E l'Italia? "L'economia italiana ha interrotto la fase di crescita e siamo in presenza di una brusca frenata, condizionata dal lato della domanda dal contributo negativo della componente interna e dal lato dell'offerta dalla caduta produttiva del settore industriale". Parola dell'Istat, fresca fresca di ieri. Nel report mensile, l'istituto di statistica ha spiegato che "l'indicatore anticipatore dell'economia rimane negativo a luglio, suggerendo per i prossimi mesi un proseguimento della fase di debolezza dell'economia italiana": ve la faccio breve, siamo in recessione. Davvero l'accoglienza a chi non scappa da alcuna guerra o emergenza pensate sia una priorità per la gente comune? Davvero dobbiamo mettere a repentaglio la tenuta sociale e l'ordine delle nostre città per chi arriva e si lamenta di cibo e wi-fi? Le varie AfD d'Europa nascono, crescono e campano su questo: chi evoca il pericolo neo-nazista o è disinformato o è in malafede, non esistono alternative. Per un semplice motivo: sperare di spegnere un incendio gettando benzina sul fuoco, è missione suicida in partenza. E l'Italia è socialmente ed economicamente una bomba ad orologeria innescata. 

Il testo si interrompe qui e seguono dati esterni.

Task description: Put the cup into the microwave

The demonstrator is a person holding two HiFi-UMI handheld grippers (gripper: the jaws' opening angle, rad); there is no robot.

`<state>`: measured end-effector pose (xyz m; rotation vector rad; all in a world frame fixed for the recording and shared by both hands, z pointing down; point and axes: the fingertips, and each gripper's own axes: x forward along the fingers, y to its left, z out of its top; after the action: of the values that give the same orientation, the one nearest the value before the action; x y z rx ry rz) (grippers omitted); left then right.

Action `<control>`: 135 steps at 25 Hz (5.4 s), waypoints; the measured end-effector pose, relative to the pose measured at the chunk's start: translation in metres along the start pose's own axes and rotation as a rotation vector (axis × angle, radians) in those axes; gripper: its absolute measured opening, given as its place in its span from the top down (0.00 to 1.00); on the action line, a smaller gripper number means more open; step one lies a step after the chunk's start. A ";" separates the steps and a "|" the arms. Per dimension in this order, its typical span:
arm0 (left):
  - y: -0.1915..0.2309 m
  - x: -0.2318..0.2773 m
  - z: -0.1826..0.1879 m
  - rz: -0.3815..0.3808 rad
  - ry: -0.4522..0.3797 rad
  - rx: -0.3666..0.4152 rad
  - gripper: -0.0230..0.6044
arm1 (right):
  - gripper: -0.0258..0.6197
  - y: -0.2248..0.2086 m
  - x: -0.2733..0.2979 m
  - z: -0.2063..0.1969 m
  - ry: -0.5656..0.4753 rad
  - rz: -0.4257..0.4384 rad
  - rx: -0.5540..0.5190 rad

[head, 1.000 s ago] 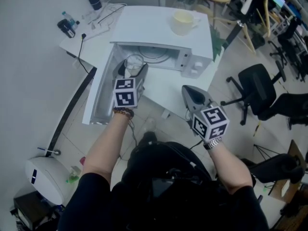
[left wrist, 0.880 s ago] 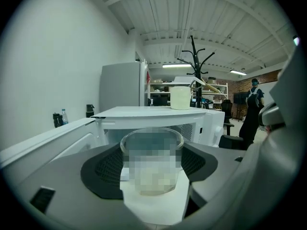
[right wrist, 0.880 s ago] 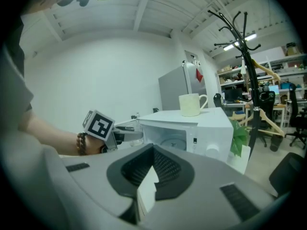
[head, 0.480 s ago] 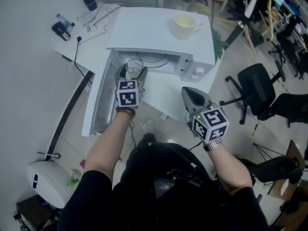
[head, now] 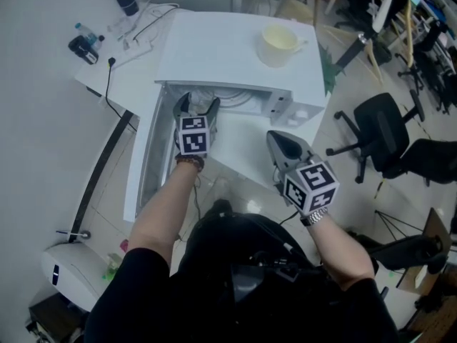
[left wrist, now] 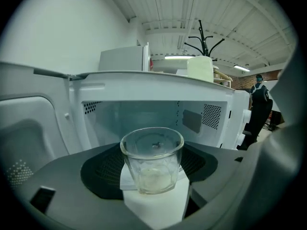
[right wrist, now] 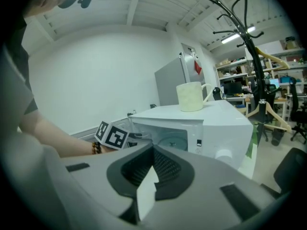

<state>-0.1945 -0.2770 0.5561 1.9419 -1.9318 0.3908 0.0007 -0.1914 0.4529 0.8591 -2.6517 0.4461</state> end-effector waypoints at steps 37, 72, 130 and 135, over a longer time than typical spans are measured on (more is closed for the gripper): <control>0.023 0.101 0.000 0.008 -0.013 0.063 0.41 | 0.94 -0.038 0.063 -0.017 0.069 -0.047 0.098; 0.009 0.048 -0.006 0.057 -0.020 0.044 0.34 | 0.94 -0.024 0.022 -0.009 0.020 -0.031 0.057; -0.085 -0.205 0.055 0.086 -0.182 0.176 0.96 | 0.94 0.032 -0.124 0.006 -0.165 0.018 -0.021; -0.077 -0.214 0.056 0.042 -0.170 0.171 0.96 | 0.94 0.032 -0.112 0.017 -0.182 -0.017 -0.006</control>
<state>-0.1259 -0.1118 0.4055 2.1052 -2.1101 0.4282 0.0646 -0.1163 0.3881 0.9613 -2.8068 0.3713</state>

Certo, la pax sindacale tipica di quando sale al governo la sinistra o ciò che di essa rimane, eviterà quello che una volta era denominato "autunno caldo", tanto più che la CGIL invece di pensare ai lavoratori si sta prodigando nell'ottenere la patrimoniale in cambio della non belligeranza sul referendum; ma voglio darvi una notizia: i sindacati, ormai, non contano più nulla. Basti guardare i dati delle iscrizioni, un bagno di sangue: i lavoratori, giustamente, non gli credono più e la CGIL campa ormai soltanto con i pensionati dello SPI e con la residualità di testimonianza della FIOM di Landini.